Business Data with cURL and CSV
For this guide, we're going to assume you're interested in using Datafiniti's business data to do some marketing analysis on hotels. Let's say you're a data scientist that's been tasked with the following:
- Collect data on hotels.
- Sort the data by state.
- Find which states have the most hotels.
Your environment and data needs:
- You're working with cURL.
- You want to work with CSV data.
Here are the steps we'll take:
1. Open your terminal
If you want to use cURL to access the Datafiniti API, we're assuming you have access to a standard, Linux-based terminal. Open a terminal session to get started.
2. Get your API token
The next thing you'll need is your API token. The API token lets you authenticate with Datafiniti API and tells it who you are, what you have access to, and so on. Without it, you can't use the API.
To get your API token, go the Datafiniti Web Portal (https://portal.datafiniti.co), login, and click on your account name and the top-right.
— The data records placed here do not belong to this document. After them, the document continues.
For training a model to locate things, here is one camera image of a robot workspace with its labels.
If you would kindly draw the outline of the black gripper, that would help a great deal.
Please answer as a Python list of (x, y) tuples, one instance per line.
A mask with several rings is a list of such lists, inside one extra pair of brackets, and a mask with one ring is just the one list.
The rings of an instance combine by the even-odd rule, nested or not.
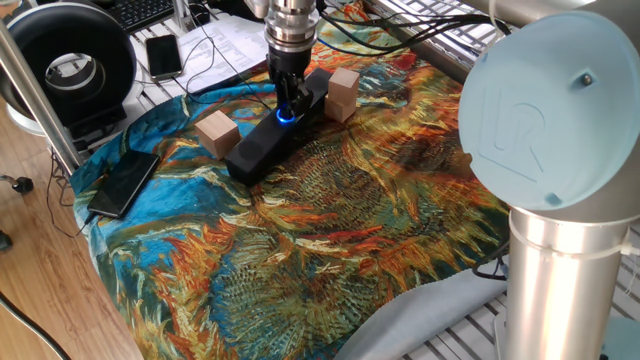
[(311, 62), (311, 49), (284, 52), (270, 47), (267, 62), (270, 79), (276, 80), (279, 119), (293, 120), (294, 117), (304, 115), (310, 109), (313, 100), (313, 92), (302, 79)]

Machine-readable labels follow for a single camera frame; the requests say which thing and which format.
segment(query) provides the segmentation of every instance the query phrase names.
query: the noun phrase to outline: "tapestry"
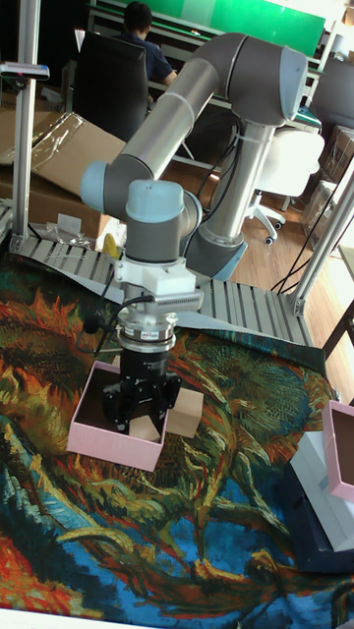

From there, you'll see a link to the "My Account" page, which will take you to a page showing your token. Your API token will be a long string of letters and numbers. Copy the API token or store it somewhere you can easily reference.
For the rest of this document, we'll use
AAAXXXXXXXXXXXX
as a substitute example for your actual API token when showing example API calls.
3. Run your first search
The first thing we'll do is do a test search that will give us a sense for what sort of data might be available. Eventually we'll refine our search so that we get back the most relevant data.
Since we want hotels, let's try a simple search that will just give us online listings for hotels.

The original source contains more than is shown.